Risk Level: medium — The company operates in a 'highly dynamic and competitive sustainable energy market' with 'rapid technological advancements and a diverse range of participants,' indicating significant market and technological risk. While flooidCX highlights its 'proprietary technologies' and 'strategic partnerships' as competitive advantages, the filing also notes 'pricing pressures and technological evolution' as challenges, suggesting a need for continuous innovation and adaptation to maintain market share.

Analyst Insight

Investors should closely monitor flooidCX's progress in commercializing its proprietary technologies and securing its planned Wyoming and Missouri facilities. Evaluate the company's ability to scale manufacturing and distribution, as well as its financial performance in upcoming filings, to assess if its innovative solutions can translate into sustainable revenue and profit in the competitive green energy sector.

Financial Highlights

debt To Equity
N/A
revenue
$8,000,000
operating Margin
17.4%
total Assets
N/A
total Debt
N/A
net Income
$1,779,983
eps
N/A
gross Margin
N/A
cash Position
N/A
revenue Growth
+23.1%

Revenue Breakdown

SegmentRevenueGrowth
Licensed Distributorships$8,000,000+23.1%

Key Numbers

  • $49,166,697 — Aggregate market value of common stock held by non-affiliates (as of June 30, 2024)
  • 87,502,759 — Shares of common stock outstanding (as of October 22, 2025)
  • January 7, 2014 — Incorporation date (flooidCX Corp. was incorporated in Nevada)
  • February 2, 2024 — Name change effective date (flooidCX Corp. changed to Quantum Energy Corporation)
  • July 2022 — Change in control date (MP Special Purpose Corp. acquired significant ownership)
  • 322,374 — Shares owned by MP Special Purpose Corp. (as of December 31, 2023, representing 0.656% of the company)
  • 168 acres — Laboratory and magnetics recycling facility (in Powell, Wyoming, title expected November 2025)
  • 52 acres — Industrial property with office building (in Byron, Wyoming, title expected November 2025)
  • $58,000.00 — Dispute amount (arbitration with former auditors over alleged overbilling)
  • 240-month — Contract duration (for Licensed Distributors selling and servicing Energy Systems)

Key Players & Entities

  • flooidCX Corp. (company) — registrant
  • Quantum Energy Corporation (company) — DBA name
  • MP Special Purpose Corp. (company) — acquired significant ownership stake in July 2022
  • Dennis M. Danzik (person) — noted research engineer and technology developer
  • Matthew Bellestri (person) — Director of Internet and Security Services
  • Nevada Secretary of State (regulator) — filed Certificate of Amendment
  • FINRA (regulator) — company will file to change trading name
  • Securities and Exchange Commission (regulator) — no unresolved staff comments
  • Board of Directors (company) — formal oversight of cybersecurity risks
  • Sarbanes-Oxley Act (regulator) — Section 404(b) compliance

FAQ

What is flooidCX Corp.'s primary business focus as of its 2024 10-K filing?

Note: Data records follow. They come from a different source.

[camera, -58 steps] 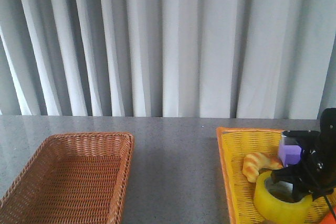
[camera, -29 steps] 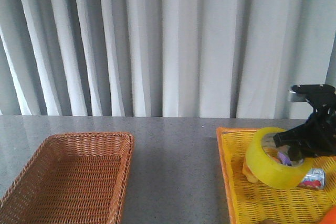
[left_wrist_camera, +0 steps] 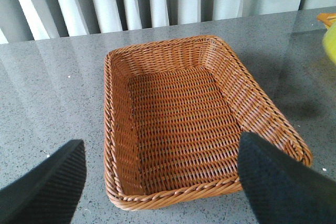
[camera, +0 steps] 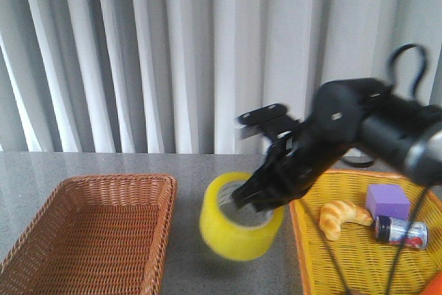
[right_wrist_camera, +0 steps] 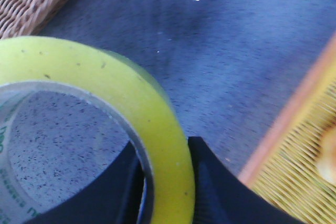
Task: Transfer tape with both arms
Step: 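Carry the tape roll toward the table center and lower it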
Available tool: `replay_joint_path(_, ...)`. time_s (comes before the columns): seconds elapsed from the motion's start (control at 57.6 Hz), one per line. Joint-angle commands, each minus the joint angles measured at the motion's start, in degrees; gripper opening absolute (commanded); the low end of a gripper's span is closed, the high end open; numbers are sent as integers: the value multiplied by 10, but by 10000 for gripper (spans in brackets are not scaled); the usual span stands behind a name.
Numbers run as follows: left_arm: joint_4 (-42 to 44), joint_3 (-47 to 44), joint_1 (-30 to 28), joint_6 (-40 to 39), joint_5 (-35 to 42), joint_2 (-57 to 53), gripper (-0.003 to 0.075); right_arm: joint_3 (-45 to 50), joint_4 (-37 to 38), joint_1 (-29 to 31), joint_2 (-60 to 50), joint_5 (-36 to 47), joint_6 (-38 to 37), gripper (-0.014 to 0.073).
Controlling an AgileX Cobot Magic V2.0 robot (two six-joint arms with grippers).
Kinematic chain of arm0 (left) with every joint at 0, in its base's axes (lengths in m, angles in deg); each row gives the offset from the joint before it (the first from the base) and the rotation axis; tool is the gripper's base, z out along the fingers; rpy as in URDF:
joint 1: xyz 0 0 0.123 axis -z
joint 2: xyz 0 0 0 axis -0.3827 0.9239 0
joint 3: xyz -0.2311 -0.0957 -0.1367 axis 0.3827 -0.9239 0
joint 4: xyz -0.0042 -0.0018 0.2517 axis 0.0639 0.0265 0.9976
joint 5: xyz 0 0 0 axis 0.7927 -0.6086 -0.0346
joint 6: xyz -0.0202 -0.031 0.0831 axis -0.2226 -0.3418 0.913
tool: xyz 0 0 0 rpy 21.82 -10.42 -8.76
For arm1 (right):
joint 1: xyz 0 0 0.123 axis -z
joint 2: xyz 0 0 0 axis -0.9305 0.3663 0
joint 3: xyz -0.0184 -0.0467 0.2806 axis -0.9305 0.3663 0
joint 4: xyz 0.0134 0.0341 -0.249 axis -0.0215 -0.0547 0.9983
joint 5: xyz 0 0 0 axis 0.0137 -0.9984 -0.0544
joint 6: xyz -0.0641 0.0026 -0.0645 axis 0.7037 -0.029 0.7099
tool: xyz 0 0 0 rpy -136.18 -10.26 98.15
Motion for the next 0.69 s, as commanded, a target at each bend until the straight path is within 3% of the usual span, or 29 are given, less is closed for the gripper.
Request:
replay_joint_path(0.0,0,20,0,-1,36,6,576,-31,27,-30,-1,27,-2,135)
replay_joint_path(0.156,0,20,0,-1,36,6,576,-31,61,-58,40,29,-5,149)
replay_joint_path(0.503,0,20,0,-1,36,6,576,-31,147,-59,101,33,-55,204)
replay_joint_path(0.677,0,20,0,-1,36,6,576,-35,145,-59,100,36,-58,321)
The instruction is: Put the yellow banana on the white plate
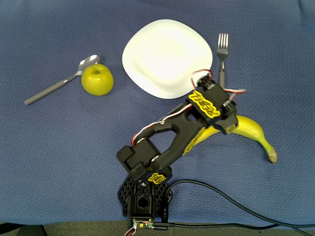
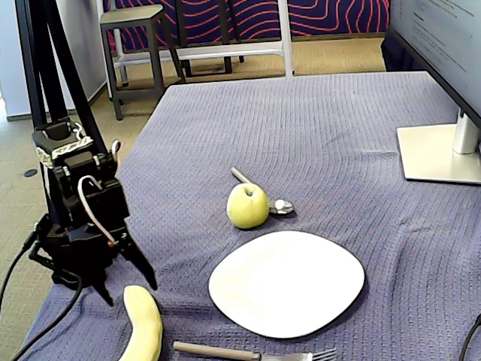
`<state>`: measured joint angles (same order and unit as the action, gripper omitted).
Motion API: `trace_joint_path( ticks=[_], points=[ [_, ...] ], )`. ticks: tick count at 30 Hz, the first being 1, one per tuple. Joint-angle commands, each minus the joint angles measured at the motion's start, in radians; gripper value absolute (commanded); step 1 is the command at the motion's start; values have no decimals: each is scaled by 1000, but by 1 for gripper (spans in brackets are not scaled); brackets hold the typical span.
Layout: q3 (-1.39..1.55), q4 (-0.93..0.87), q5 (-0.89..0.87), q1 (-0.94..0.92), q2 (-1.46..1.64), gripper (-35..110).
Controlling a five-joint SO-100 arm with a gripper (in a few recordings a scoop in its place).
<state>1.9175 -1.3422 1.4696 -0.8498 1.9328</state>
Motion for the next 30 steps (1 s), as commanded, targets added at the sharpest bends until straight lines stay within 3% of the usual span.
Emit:
trace_joint_path(
  ticks=[1, 11, 30],
  points=[
    [5, 35, 253, -67, 8, 25],
    [54, 149, 390, -109, -44, 33],
    [167, 396, 249, -20, -149, 30]
  ],
)
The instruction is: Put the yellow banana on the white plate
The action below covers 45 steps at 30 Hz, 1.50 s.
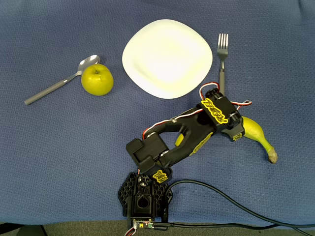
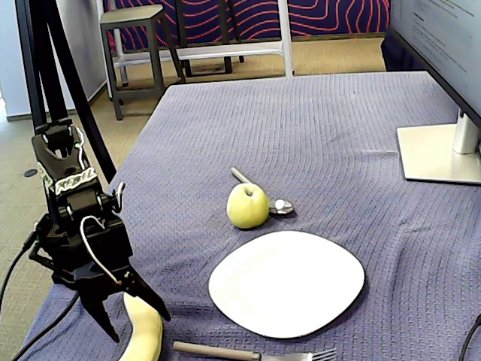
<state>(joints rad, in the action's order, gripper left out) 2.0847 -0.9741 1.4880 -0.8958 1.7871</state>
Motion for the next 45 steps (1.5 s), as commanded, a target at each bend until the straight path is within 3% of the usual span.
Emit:
trace_joint_path(
  ticks=[1, 14, 25, 34, 45],
  points=[
    [-2, 34, 204, 34, -6, 30],
    [-3, -2, -176, 118, 14, 27],
    [-41, -38, -400, 132, 31, 27],
    [-64, -187, -379, 98, 64, 27],
    [-34, -138, -376, 80, 63, 25]
  ],
)
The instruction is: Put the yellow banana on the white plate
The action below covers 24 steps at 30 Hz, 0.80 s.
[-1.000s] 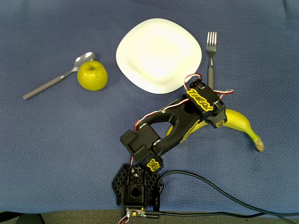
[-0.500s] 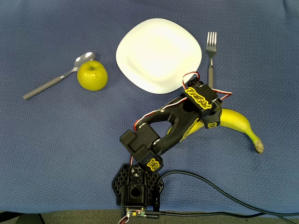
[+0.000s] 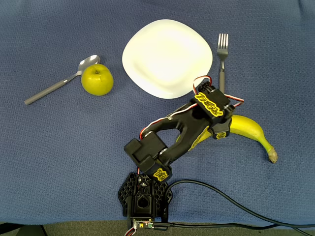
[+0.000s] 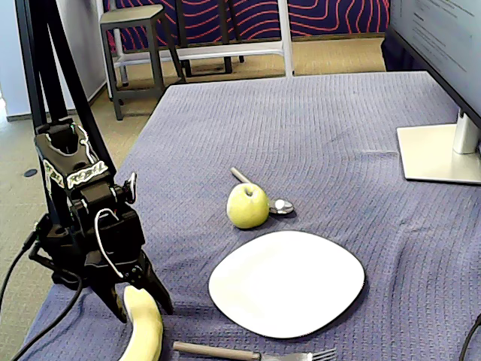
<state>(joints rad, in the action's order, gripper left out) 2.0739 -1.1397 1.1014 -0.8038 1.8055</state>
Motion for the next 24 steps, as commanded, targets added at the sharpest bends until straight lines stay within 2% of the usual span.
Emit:
trace_joint_path(
  ticks=[1, 24],
  points=[
    [-20, 40, 11, -14, 37, 24],
    [20, 244, -14, -29, -124, 22]
  ],
)
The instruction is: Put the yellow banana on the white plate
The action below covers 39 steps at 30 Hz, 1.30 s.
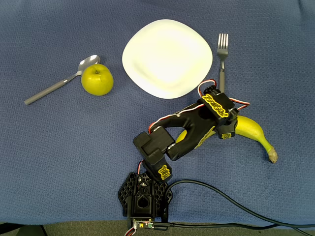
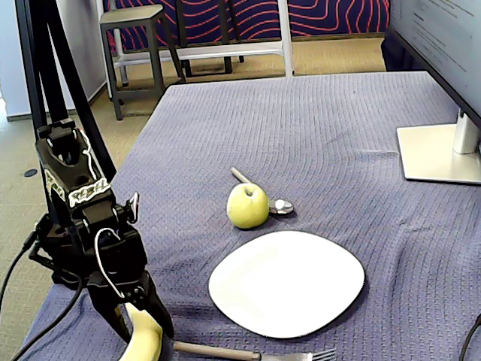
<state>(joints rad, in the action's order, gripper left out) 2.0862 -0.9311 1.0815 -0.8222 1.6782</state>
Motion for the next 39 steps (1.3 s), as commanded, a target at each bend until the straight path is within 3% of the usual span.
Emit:
trace_joint_path(
  ticks=[1, 10, 18, 32, 39],
  points=[
    [18, 49, 9, -12, 2, 21],
    [40, 66, 9, -11, 5, 0],
    [-6, -26, -48, 11, 64, 0],
    [-215, -419, -193, 101, 235, 0],
    [-199, -426, -247, 232, 275, 0]
  ],
)
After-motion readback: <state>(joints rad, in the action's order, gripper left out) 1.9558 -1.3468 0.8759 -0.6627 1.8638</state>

As of its 2024 10-K filing, flooidCX Corp., operating as Quantum Energy Corporation, is primarily focused on revolutionizing 100% distributed direct electrical energy systems, including the development and sale of private electricity generating equipment, sustainable design, and the recycling and processing of rare earth materials.

What was the aggregate market value of flooidCX Corp.'s common stock held by non-affiliates?

The aggregate market value of flooidCX Corp.'s common stock held by non-affiliates was $49,166,697 as of June 30, 2024, the last business day of the registrant's most recently completed second fiscal quarter.

Who is Dennis M. Danzik and what is his role at flooidCX Corp.?

Dennis M. Danzik is a noted research engineer responsible for developing flooidCX Corp.'s unique product offerings, including EET, Photon Lighting Systems, and photonic and heat harvesting products, which are central to the company's energy solutions.

What are the key proprietary technologies mentioned in flooidCX Corp.'s 10-K?

flooidCX Corp.'s key proprietary technologies include Harvested and Thermal Electrical Energy Collection and Transmission (EET), Photon Lighting Systems, photonic and photovoltaic energy harvesting, thermal waste to energy conversion, and Photon Engines (Magnetic Propulsion Units).

What is flooidCX Corp.'s strategy for rare earth materials?

flooidCX Corp.'s strategy for rare earth materials involves the recycling and processing of these materials, including magnets, with operational facilities in Wyoming and Missouri, to secure essential components for its high-grade magnets and assemblies.

What are the main risks flooidCX Corp. faces in the sustainable energy market?

flooidCX Corp. faces risks from operating in a 'highly dynamic and competitive sustainable energy market,' characterized by 'rapid technological advancements' and 'pricing pressures.' The company must continuously innovate and adapt to maintain its competitive edge.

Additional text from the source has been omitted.